AI for Scientific Discovery

Structural biology (AlphaFold), materials discovery (GNoME, MatterGen), weather forecasting (GraphCast, GenCast), fusion control (DeepMind / EPFL TCV tokamak), and mathematics (AlphaProof, AlphaGeometry) demonstrate AI delivering top-tier scientific results — in several cases beating decades-old human-built baselines.

Each success shares a pattern: a well-defined evaluation, abundant simulation or observational data, and a problem where search and pattern recognition matter more than narrative reasoning.

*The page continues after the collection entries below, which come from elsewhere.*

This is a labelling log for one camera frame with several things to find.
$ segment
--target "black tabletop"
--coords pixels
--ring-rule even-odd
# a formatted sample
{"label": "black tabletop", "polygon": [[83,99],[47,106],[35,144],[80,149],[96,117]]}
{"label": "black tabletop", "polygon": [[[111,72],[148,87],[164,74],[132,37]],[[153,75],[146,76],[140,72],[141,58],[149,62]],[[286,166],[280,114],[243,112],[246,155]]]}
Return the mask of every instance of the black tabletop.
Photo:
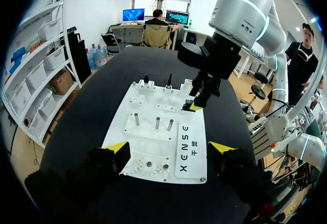
{"label": "black tabletop", "polygon": [[[79,91],[64,111],[45,148],[40,169],[64,177],[101,147],[110,123],[133,81],[147,73],[164,86],[172,73],[172,85],[193,79],[198,70],[177,59],[177,52],[148,47],[128,47],[113,57]],[[246,120],[229,81],[222,80],[220,97],[212,96],[204,109],[207,141],[242,147],[254,159]],[[101,216],[126,223],[241,223],[250,207],[222,183],[208,164],[207,182],[200,185],[164,184],[121,177],[108,185],[89,207]]]}

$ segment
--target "person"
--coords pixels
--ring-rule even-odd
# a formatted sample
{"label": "person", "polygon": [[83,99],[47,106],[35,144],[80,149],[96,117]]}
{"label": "person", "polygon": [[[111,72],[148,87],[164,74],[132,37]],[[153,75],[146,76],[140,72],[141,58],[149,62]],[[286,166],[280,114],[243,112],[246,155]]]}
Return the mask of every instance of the person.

Closed-loop systems integrate ML proposers, robotic experimentation, and analysis — running thousands of experiments per day in chemistry (A-Lab at LBNL), biology (Emerald Cloud Lab), and materials. Argonne's Polybot and the UK's Liverpool 'robot scientist' lineage have produced peer-reviewed results without continuous human supervision.

The bottleneck has shifted from running experiments to deciding which to run; Bayesian optimization and active learning sit at the heart of these systems.

LLM-powered tools (Elicit, Consensus, Undermind, Scite) synthesize literature, summarize methods, and surface contradictions across millions of papers — changing the economics of being well-read.

Early experiments with LLM-generated hypotheses (e.g., Sakana AI's 'AI Scientist', Stanford's research-agent work) suggest competent automation of incremental science, with major caveats around novelty and reproducibility.

AI lowers the cost of code, data, and figure reuse but raises new failure modes: data leakage in benchmarks, p-hacking via prompt search, and unverifiable model outputs. Major journals now require model and prompt disclosure for AI-assisted findings.

Frameworks like the NeurIPS reproducibility checklist and the ML Reproducibility Challenge have moved from voluntary to expected.